1. Основные принципы: Why Staged Injection Matters
Before diving into specific stages, it’s critical to understand the “why” behind staged injection. Molten metal behaves differently under varying speed and pressure—rushing it too fast causes turbulence (trapping air and oxide films), while moving it too slow leads to premature solidification (causing undercasting).

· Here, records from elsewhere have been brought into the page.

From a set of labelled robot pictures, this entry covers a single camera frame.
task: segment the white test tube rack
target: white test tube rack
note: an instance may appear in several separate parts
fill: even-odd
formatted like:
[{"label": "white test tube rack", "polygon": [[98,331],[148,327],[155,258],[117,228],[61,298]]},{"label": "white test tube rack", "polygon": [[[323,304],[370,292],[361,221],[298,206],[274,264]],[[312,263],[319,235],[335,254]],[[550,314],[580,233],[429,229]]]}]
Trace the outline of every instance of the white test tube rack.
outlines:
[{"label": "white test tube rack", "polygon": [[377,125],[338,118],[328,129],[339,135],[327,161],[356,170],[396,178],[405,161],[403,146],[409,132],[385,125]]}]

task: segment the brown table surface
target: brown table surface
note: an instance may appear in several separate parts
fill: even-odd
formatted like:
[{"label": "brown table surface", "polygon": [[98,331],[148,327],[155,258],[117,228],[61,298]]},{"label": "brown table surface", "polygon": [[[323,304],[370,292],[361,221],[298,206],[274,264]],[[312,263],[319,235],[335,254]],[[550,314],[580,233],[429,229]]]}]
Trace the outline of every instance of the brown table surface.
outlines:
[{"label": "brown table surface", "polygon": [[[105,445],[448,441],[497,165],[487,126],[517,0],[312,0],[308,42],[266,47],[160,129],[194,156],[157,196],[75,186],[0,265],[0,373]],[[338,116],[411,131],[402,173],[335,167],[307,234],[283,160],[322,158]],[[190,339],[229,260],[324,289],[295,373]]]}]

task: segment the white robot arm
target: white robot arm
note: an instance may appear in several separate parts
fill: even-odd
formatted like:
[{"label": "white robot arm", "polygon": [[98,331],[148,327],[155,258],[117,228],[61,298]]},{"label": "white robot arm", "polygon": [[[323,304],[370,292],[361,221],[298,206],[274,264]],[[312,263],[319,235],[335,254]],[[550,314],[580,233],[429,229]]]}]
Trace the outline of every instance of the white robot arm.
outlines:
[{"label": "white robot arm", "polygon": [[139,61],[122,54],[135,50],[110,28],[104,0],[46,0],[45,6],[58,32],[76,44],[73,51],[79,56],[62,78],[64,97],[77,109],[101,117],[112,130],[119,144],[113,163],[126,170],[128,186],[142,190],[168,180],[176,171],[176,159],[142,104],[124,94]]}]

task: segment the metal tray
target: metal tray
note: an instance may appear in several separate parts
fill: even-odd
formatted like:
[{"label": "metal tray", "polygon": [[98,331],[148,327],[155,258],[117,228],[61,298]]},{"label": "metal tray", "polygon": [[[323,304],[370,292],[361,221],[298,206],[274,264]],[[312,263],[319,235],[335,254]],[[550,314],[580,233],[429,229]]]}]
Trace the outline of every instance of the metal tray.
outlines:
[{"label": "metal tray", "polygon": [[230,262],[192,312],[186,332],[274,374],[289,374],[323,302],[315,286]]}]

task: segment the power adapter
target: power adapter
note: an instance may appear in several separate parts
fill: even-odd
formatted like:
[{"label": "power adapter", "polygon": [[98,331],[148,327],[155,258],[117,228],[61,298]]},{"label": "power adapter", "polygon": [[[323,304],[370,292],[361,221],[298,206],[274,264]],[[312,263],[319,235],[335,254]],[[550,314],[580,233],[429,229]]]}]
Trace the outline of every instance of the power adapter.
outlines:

Staged injection solves this by:
- Expelling air: Low-speed stages push air out of the pressure chamber and runners, avoiding bubbles in the final part.
- Preventing splashing: Gentle initial movement stops molten metal from splashing against mold walls (which creates cold shuts).
- Ensuring full filling: High-speed stages quickly fill complex cavities before the metal cools.
- Compacting metal: Final pressure stages eliminate shrinkage and boost part density.
Every stage works together to balance flow efficiency (filling the mold quickly) и defect prevention (avoiding air, холодно закрывается, or flash)—the key to consistent die casting quality.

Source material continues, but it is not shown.